Cisplatin and Ifosfamide in Patients with Advanced Squamous Cell Carcinoma of the Uterine Cervix A phase II trial

Abstract
Thirty patients with advanced squamous cell carcinoma of the cervix were included in a phase II study with cisplatin (DDP) and ifosfamide (IF)/mesna. They received a median of 4 courses of chemotherapy and were all evaluable for response and toxicity. Each cycle consisted of 2 500 mg/m2 IF i.v. days 1–5; mesna 500 mg/m2 i.v. at hours 0 and 2, and 1 000 mg/m2 per os at hours 6 and 10, days 1–5; DDP 20 mg/m2 i.v., days 1–5. Cycles were repeated every 4 weeks. One patient obtained CR and 14 PR giving an overall response rate of 50%. Mean duration of response was 21 months.
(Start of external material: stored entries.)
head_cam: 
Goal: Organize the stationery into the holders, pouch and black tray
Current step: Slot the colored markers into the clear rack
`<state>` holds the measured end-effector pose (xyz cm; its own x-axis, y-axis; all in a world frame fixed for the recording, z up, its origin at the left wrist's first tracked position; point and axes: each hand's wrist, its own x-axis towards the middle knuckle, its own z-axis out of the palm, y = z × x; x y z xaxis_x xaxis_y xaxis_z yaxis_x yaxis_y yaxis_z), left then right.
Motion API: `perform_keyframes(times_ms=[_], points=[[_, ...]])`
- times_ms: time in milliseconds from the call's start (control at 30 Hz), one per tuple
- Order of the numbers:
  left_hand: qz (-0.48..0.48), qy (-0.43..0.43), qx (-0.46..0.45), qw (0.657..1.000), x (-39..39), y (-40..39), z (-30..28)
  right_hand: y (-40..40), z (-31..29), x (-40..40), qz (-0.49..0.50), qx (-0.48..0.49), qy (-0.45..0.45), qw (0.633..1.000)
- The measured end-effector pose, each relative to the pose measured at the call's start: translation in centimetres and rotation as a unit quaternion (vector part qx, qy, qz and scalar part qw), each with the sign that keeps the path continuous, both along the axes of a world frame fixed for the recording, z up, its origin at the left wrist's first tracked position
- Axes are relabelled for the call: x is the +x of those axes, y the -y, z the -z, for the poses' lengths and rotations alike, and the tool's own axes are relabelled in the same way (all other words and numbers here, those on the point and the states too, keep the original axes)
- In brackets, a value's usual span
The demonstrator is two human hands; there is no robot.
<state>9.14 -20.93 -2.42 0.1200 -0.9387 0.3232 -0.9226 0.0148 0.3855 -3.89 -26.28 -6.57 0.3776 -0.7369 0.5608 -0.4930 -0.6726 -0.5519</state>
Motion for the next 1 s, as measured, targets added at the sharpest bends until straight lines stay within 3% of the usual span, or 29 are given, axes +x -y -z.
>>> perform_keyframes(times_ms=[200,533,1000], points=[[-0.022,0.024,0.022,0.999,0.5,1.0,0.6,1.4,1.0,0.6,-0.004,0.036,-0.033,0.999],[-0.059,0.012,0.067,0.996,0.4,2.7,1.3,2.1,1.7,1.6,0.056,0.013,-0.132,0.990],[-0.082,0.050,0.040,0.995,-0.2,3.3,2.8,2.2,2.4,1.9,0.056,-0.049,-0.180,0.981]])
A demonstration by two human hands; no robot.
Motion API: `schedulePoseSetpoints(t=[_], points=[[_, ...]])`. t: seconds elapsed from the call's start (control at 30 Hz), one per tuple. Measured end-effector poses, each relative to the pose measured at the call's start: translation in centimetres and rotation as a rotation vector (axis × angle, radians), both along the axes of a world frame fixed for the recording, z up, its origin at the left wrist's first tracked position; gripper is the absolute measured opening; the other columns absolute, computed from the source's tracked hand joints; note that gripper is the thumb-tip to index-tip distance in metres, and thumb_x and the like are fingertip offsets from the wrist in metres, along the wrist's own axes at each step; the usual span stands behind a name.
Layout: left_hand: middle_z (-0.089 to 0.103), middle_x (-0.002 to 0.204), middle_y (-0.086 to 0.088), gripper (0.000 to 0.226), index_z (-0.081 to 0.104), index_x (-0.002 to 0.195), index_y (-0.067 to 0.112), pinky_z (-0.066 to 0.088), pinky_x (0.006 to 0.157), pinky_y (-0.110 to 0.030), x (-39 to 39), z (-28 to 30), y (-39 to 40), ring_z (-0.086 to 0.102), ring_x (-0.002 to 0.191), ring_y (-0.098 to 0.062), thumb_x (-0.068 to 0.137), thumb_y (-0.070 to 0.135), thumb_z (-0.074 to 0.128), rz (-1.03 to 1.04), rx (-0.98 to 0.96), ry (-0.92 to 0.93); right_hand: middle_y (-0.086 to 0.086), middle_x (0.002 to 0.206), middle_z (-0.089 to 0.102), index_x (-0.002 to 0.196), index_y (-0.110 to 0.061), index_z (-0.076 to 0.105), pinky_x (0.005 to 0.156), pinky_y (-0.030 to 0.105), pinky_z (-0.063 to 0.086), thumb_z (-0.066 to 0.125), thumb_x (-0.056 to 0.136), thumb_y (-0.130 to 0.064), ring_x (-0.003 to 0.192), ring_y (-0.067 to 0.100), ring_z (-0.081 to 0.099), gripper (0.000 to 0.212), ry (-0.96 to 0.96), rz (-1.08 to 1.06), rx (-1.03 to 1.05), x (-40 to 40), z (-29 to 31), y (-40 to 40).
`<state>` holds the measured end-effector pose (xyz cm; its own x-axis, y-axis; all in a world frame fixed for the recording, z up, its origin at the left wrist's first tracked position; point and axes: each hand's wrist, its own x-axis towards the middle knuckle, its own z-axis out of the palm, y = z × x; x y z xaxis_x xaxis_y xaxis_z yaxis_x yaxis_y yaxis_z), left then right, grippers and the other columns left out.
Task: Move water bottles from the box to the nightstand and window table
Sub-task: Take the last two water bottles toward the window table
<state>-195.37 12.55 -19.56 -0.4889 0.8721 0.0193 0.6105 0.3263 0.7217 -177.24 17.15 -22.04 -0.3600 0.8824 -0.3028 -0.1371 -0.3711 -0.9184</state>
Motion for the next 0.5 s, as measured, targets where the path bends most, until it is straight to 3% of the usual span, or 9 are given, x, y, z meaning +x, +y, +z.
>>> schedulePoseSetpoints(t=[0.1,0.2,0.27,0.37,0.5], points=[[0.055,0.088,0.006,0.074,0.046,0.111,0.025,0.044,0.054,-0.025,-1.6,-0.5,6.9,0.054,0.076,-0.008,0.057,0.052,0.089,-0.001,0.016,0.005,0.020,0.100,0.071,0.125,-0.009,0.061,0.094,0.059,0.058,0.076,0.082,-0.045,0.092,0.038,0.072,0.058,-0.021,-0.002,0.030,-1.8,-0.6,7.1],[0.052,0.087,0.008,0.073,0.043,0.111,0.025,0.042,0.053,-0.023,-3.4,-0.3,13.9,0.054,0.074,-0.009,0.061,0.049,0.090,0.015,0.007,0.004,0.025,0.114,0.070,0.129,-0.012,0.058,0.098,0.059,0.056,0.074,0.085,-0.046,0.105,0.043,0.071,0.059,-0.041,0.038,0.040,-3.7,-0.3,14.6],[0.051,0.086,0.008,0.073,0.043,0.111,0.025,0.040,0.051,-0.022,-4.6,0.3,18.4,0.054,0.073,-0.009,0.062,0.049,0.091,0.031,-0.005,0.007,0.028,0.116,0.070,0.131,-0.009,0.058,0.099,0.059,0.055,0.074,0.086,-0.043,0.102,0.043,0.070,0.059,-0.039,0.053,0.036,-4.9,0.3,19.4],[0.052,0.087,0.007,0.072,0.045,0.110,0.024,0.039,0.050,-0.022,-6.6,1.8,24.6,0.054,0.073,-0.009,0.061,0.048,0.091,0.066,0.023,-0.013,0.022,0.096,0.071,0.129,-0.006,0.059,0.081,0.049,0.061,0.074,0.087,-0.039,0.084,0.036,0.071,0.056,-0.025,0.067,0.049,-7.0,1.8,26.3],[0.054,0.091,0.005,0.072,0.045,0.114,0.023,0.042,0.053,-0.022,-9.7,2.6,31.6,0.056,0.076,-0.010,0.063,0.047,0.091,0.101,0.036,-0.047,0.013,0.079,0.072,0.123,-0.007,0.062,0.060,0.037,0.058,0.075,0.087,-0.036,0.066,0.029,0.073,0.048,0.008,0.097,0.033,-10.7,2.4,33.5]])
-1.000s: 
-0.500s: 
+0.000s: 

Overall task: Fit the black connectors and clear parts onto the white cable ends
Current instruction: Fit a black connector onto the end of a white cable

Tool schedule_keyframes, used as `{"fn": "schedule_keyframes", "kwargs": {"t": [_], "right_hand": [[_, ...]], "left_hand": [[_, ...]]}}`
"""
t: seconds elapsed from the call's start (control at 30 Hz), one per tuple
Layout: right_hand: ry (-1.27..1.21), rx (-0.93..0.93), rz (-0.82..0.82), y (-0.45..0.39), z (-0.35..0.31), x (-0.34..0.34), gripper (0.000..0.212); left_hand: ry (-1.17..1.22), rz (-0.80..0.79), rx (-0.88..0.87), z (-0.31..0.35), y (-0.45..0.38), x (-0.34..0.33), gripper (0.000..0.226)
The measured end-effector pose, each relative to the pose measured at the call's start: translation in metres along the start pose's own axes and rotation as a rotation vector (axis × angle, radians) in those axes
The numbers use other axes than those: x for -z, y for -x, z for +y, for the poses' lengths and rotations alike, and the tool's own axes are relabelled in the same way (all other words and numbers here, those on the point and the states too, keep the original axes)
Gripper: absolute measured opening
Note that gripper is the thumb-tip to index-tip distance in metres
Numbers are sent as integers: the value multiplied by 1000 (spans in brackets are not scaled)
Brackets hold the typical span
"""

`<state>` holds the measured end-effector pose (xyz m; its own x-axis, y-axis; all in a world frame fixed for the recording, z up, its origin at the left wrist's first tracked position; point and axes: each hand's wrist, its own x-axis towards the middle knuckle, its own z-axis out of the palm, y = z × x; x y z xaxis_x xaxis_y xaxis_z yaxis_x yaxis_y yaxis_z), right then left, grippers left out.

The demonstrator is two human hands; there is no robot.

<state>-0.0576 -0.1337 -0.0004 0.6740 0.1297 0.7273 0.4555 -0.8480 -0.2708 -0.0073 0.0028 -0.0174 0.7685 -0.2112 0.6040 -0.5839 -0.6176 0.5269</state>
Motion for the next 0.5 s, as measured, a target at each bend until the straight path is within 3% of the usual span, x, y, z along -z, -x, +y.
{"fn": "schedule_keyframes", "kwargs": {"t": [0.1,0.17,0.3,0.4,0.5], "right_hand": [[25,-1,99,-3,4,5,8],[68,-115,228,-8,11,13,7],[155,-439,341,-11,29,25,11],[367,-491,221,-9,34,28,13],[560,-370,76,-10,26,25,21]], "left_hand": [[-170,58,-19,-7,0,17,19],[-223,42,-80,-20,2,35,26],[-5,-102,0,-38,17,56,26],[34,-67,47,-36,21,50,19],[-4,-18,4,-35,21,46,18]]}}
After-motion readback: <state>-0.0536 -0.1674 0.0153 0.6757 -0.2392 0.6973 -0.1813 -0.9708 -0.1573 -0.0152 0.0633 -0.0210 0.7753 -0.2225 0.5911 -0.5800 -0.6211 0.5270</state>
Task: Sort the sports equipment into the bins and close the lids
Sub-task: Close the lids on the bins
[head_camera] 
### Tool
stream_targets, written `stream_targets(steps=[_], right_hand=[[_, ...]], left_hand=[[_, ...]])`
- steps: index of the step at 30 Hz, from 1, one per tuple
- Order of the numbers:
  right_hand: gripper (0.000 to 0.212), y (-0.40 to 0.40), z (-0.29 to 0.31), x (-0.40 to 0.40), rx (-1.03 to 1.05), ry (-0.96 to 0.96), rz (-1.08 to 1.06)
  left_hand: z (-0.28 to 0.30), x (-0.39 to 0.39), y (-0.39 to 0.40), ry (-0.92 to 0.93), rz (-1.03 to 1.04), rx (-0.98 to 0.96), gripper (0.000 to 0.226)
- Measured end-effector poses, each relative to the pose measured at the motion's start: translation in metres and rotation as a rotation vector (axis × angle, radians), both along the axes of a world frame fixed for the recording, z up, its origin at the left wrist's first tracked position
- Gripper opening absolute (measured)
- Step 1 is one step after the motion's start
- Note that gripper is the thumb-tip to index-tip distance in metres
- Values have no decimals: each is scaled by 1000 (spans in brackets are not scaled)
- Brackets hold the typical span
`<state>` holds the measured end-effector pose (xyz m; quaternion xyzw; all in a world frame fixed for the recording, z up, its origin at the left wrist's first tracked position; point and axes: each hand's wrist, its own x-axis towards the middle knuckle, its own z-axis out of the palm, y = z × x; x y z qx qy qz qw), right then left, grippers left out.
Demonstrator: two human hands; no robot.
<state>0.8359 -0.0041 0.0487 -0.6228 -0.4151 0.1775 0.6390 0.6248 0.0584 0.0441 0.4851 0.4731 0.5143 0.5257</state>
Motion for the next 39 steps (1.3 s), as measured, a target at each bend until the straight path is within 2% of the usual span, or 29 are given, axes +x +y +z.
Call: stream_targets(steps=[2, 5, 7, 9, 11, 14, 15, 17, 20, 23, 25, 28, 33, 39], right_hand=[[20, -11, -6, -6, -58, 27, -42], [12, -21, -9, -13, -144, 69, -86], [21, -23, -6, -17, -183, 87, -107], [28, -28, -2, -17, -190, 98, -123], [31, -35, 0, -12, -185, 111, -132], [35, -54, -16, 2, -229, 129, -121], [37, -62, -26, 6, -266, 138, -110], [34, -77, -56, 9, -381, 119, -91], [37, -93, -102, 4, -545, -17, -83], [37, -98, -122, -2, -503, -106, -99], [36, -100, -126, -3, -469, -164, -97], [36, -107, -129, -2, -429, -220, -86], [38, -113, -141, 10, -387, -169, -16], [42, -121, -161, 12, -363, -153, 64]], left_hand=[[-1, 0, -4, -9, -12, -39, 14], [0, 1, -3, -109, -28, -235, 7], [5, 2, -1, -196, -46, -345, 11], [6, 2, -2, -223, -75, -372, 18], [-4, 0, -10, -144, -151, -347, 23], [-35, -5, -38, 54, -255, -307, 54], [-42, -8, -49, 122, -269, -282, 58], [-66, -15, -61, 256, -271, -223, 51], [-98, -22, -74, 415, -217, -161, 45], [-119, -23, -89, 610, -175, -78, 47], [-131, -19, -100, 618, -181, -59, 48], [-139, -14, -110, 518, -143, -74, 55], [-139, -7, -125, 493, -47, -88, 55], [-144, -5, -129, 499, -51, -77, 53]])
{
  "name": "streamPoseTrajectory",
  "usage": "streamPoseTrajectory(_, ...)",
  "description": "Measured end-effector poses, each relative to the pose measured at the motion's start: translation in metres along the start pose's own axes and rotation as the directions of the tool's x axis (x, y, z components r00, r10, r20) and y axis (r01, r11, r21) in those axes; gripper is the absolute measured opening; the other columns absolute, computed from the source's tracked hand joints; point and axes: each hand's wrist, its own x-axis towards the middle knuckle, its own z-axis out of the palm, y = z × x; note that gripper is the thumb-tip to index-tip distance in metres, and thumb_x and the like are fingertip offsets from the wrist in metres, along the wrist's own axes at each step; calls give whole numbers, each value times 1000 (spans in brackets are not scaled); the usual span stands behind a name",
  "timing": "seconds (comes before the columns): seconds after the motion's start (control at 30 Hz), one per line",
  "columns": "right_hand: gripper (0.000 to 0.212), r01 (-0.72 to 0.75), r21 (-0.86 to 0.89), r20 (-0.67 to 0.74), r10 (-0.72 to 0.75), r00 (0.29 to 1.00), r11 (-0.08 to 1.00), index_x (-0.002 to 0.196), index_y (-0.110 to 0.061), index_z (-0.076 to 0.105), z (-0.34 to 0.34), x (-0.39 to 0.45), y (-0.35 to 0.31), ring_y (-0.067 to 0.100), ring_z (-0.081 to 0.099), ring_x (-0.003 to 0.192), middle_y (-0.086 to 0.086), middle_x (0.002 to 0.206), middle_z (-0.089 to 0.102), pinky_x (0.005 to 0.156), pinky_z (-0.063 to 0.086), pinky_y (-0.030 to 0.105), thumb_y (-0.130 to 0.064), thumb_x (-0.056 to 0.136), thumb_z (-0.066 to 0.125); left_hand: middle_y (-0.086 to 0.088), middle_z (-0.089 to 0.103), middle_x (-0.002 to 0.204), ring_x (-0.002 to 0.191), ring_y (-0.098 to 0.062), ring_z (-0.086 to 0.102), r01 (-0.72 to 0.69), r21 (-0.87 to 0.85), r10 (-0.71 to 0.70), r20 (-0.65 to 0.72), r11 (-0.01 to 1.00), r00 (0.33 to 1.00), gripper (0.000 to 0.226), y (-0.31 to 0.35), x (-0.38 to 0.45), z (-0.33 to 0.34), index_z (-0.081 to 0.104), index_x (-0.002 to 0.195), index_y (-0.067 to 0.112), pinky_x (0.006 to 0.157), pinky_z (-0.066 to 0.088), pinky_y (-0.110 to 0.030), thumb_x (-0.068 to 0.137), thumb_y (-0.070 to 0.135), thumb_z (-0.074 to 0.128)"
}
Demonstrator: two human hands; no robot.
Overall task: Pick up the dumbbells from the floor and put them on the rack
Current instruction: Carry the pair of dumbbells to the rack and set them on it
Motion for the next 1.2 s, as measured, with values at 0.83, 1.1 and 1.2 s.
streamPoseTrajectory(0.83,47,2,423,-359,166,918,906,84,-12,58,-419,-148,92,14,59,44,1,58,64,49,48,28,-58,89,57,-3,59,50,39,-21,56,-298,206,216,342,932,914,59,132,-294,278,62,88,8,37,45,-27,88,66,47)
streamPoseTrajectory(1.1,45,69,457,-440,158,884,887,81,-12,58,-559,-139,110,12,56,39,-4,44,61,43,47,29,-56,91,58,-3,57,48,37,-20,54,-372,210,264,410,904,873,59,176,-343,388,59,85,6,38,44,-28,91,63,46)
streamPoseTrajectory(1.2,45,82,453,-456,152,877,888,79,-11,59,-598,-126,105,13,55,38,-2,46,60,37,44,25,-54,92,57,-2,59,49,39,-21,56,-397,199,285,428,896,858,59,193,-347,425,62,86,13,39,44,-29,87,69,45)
Anemia grade 3 developed in 7 patients, leukopenia grade 3 in 9 patients and grade 4 in one patient; thrombopenia grade 3 in 2; creatinine clearance grade 3 in one; CNS grade 3 in one and cystitis grade 3 in one patient. Overall median survival time was about 25 + months (3–63 +); after a follow-up of 70 months, 11 patients (37%) are still alive with a median survival of 31 + months. IF plus DDP seems to be a good combination for treatment of advanced cervical cancer, with acceptable tolerance and response rate.